The hilarious and depressing point that the original thread misses is that the US actually spends more public money per capita on healthcare than the UK, France, Germany, Sweden etc. All that money just for Medicare and Medicaid. And that's before your private insurance premium ($6,690 was the 2017 nationwide average for an individual plan purchased through an employer). The inefficiency in the US healthcare system is mind-boggling.

*edit. Sources:

https://www.kff.org/report-section/ehbs-2017-section-1-cost-of-health-insurance/

http://www.businessinsider.com/us-spends-more-public-money-on-healthcare-than-sweden-or-canada-2017-4

*edit 2: A lot of people are conflating overall health costs and pharmaceutical spending. Currently pharmaceutical spending is about 10% of US national health expenditure. Even a huge cut to our prescription drug spending would make a tiny dent in our overall healthcare costs. It's not quite as big an issue as the debate around it would lead you to believe.

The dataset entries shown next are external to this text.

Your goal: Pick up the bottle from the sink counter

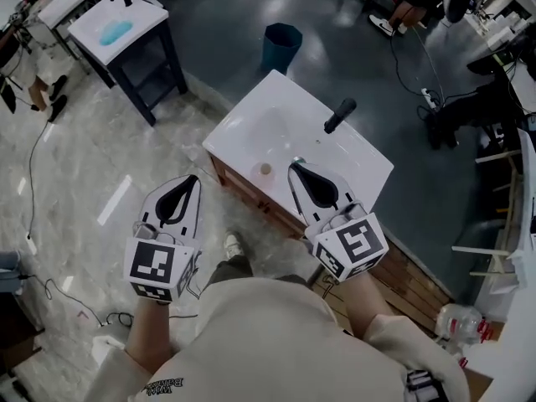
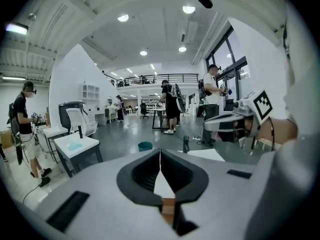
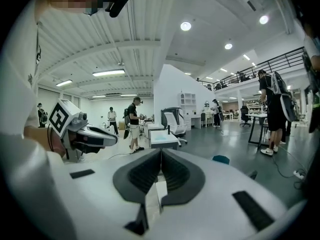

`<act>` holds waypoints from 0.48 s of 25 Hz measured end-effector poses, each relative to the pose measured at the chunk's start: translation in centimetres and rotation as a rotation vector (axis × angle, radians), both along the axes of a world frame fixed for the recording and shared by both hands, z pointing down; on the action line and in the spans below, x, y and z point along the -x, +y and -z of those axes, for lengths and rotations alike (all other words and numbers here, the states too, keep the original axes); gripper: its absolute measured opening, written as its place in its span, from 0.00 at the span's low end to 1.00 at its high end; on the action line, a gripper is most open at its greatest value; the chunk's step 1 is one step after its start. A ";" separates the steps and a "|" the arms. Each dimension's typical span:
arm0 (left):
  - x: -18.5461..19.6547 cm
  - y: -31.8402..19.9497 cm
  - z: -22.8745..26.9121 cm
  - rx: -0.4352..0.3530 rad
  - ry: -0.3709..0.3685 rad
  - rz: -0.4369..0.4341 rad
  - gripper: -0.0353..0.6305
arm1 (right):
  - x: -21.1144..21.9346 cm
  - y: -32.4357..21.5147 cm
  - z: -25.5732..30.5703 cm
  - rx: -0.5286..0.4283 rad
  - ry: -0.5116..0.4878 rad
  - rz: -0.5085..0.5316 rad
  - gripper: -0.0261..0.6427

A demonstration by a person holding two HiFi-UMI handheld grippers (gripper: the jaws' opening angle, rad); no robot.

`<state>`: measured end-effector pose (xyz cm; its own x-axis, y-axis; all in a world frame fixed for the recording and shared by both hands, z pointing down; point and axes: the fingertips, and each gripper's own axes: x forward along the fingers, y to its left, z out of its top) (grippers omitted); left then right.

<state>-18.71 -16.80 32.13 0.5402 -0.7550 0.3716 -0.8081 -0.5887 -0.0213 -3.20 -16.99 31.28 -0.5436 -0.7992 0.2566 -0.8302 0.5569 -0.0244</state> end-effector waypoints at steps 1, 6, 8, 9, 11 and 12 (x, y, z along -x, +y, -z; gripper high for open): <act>0.2 -0.7 0.0 0.001 0.000 -0.008 0.06 | 0.2 -0.6 0.1 -0.004 0.000 -0.007 0.03; 0.4 -3.1 -0.2 0.005 0.004 -0.040 0.06 | 0.3 -2.8 0.1 -0.013 0.009 -0.039 0.03; 0.1 -3.7 -0.4 0.007 0.006 -0.048 0.06 | 0.1 -3.4 0.1 -0.015 0.010 -0.046 0.03; -0.1 -4.0 -0.6 0.011 0.008 -0.051 0.06 | 0.0 -3.7 0.1 -0.015 0.009 -0.047 0.03; -0.4 -4.3 -0.8 0.020 0.009 -0.055 0.06 | -0.2 -4.1 0.0 -0.013 0.003 -0.047 0.03; -0.6 -4.5 -0.9 0.025 0.007 -0.055 0.06 | -0.4 -4.3 0.0 -0.013 -0.002 -0.044 0.03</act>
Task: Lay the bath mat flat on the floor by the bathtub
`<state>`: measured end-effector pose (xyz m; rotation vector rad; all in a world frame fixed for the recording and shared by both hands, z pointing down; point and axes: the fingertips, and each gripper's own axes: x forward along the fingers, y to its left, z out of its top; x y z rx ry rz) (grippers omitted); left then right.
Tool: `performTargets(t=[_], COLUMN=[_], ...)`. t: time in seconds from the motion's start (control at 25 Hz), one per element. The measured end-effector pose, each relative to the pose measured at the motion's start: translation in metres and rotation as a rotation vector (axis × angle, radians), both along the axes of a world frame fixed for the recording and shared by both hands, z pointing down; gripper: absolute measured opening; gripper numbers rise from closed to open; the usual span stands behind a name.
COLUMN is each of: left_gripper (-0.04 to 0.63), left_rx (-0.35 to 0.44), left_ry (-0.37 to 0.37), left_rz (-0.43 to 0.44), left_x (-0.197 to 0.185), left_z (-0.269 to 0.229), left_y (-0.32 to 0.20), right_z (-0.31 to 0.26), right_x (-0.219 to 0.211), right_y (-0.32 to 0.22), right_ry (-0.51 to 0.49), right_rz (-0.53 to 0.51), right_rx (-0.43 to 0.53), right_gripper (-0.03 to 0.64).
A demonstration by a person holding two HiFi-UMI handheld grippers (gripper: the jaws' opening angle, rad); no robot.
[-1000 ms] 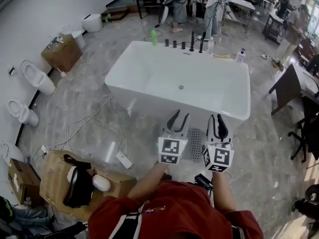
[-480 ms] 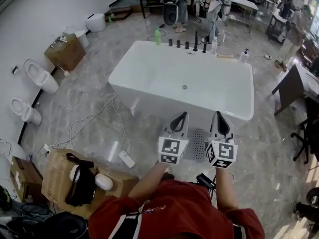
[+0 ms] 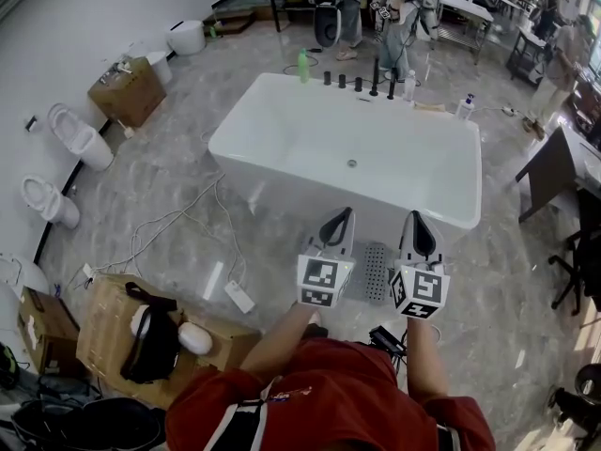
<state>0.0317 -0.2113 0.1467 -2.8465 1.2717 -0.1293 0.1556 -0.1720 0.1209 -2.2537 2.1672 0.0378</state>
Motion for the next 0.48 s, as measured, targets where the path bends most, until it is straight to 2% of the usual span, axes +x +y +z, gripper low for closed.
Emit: performTargets(t=[0.48], left_gripper=[0.014], left_rx=[0.01], left_ry=[0.012], left_rz=[-0.001], left_x=[0.0014], left_z=[-0.0024], left_y=[0.0023], right_z=[0.0037], right_x=[-0.0074], right_y=[-0.006], right_ry=[0.002], right_rz=[-0.011], right_rx=[-0.006], right_gripper=[0.011])
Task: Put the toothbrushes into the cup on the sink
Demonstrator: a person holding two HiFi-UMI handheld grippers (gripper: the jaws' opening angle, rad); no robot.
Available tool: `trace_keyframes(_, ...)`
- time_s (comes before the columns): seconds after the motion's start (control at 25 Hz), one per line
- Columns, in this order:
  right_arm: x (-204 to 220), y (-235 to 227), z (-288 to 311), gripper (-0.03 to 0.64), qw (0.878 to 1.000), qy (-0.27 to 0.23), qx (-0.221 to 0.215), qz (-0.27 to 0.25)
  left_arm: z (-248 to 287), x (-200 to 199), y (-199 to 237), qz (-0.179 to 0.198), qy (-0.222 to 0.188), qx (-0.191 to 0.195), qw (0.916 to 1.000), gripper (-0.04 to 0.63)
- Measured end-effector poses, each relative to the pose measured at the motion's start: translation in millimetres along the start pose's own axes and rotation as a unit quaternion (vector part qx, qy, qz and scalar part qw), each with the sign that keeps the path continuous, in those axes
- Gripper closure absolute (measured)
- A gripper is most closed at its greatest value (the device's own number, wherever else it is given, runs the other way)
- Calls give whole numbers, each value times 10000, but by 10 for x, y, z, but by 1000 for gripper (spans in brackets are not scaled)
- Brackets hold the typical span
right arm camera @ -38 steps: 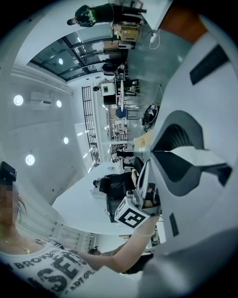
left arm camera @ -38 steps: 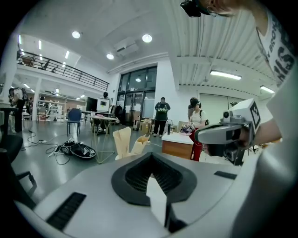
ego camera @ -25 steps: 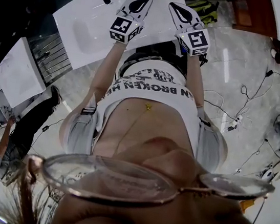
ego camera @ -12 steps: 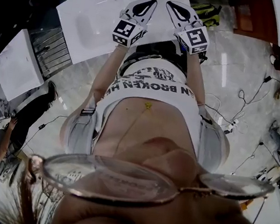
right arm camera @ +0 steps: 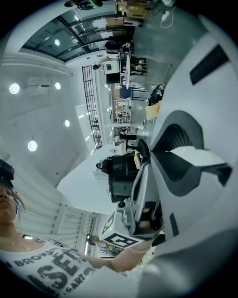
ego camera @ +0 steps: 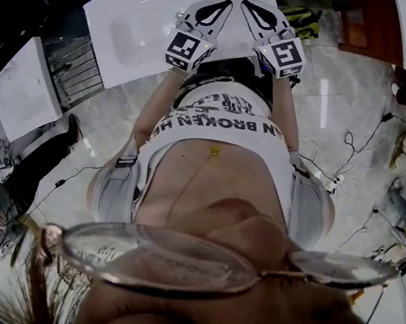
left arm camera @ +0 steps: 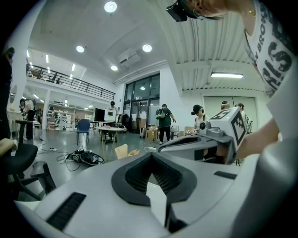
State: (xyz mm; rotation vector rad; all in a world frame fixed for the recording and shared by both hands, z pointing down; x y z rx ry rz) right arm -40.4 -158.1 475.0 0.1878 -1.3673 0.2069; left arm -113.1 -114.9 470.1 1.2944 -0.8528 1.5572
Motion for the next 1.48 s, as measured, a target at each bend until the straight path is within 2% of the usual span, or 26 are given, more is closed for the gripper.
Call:
trace_keyframes(0.28, -89, -20, -66, 591, 10000, -81, -20, -30, -21, -124, -89, 116, -136, -30, 9998, 583)
trace_keyframes(0.6, -144, -20, -92, 592, 9999, -97, -47, -71, -74, -194, -77, 80, -203, -150, 9997, 583)
trace_keyframes(1.48, -163, -1, -81, 592, 9996, 13, -160, -212, -88, -147, -79, 108, -85, -219, 9997, 583)
Point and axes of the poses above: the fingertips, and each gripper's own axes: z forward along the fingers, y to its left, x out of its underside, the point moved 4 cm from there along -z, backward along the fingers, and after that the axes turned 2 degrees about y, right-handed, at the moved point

https://www.cms.gov/Research-Statistics-Data-and-Systems/Statistics-Trends-and-Reports/NationalHealthExpendData/downloads/highlights.pdf

VeryWeirdPerson on April 17th, 2018 at 07:18 UTC »

It's funny, I always tell people "University is free in my country" and americans always response with "you pay taxes"...

Well so do you. Turns out I currently pay the exact same tax rates as americans, only the tax rate limit is far higher in Germany for richer people. So we pay the same taxes but I got University, health care, public transportation (certain types) etc, and you pay the same and get shit.